- What you should do
Find all the lines in the material below with the word "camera", and copy them.

- Records supplied
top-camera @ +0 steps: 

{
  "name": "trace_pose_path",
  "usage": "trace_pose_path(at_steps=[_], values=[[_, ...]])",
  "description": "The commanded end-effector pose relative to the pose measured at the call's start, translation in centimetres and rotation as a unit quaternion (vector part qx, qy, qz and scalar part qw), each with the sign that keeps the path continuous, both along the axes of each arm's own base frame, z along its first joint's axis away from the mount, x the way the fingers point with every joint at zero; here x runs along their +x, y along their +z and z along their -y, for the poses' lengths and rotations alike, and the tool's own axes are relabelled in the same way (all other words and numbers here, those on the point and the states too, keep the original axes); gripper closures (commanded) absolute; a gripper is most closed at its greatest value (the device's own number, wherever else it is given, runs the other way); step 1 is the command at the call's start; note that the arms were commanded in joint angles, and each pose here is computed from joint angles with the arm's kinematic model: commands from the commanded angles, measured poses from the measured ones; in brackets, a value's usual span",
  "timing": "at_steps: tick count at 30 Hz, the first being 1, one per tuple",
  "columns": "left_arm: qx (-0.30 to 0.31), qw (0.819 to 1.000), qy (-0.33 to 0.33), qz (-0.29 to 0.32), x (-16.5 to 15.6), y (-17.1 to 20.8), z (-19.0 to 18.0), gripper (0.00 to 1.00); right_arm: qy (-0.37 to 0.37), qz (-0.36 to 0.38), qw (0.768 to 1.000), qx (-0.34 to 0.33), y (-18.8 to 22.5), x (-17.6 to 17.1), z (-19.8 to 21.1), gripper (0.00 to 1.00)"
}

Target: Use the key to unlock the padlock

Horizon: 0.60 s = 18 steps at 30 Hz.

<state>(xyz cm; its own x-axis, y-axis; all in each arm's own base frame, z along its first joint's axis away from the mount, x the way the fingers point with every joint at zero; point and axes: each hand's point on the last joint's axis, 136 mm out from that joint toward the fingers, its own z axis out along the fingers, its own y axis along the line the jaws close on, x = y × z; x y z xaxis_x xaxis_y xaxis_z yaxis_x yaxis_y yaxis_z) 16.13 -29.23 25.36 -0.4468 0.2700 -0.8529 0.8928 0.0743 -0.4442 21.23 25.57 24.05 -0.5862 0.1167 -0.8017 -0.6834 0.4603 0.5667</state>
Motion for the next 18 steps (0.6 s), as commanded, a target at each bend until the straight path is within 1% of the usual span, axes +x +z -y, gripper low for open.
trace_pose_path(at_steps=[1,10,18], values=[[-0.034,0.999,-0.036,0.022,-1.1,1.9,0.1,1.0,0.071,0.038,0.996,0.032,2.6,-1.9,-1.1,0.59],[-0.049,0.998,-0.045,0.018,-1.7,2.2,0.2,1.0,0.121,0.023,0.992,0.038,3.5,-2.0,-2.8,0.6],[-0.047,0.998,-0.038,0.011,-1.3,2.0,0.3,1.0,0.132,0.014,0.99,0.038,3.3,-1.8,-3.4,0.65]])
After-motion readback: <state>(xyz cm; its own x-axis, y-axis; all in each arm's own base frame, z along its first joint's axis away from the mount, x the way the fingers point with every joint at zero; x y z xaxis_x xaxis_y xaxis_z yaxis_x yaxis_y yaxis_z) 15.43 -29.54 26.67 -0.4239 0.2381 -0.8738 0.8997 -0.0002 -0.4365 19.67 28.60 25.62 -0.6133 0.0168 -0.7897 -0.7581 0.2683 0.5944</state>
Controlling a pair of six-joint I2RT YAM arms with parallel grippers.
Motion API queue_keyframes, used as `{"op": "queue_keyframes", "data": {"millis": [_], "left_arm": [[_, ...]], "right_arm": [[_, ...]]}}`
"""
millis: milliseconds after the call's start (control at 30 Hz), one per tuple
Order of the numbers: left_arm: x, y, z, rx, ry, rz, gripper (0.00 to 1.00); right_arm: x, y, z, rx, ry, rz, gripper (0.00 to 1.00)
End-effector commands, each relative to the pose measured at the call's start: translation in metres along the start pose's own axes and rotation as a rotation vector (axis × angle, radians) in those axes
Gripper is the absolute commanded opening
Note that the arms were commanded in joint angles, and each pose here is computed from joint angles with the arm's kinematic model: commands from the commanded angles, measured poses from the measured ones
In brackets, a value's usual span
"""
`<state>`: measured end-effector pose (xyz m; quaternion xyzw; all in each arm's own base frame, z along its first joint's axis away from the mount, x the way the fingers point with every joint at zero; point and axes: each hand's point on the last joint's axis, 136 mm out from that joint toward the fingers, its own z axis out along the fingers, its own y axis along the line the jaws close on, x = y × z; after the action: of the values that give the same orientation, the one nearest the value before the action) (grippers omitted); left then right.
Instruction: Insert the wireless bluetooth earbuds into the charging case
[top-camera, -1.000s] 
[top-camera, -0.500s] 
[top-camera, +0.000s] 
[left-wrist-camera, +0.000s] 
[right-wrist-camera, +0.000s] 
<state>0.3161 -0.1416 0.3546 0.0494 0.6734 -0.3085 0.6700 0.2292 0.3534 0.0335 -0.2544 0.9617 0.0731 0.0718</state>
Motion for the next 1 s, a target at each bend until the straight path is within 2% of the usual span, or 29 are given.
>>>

- Solution to the problem
top-camera @ +0 steps: 
[top-camera, -1.000s] 
[top-camera, -0.500s] 
[top-camera, +0.000s] 
[left-wrist-camera, +0.000s] 
[right-wrist-camera, +0.000s] 

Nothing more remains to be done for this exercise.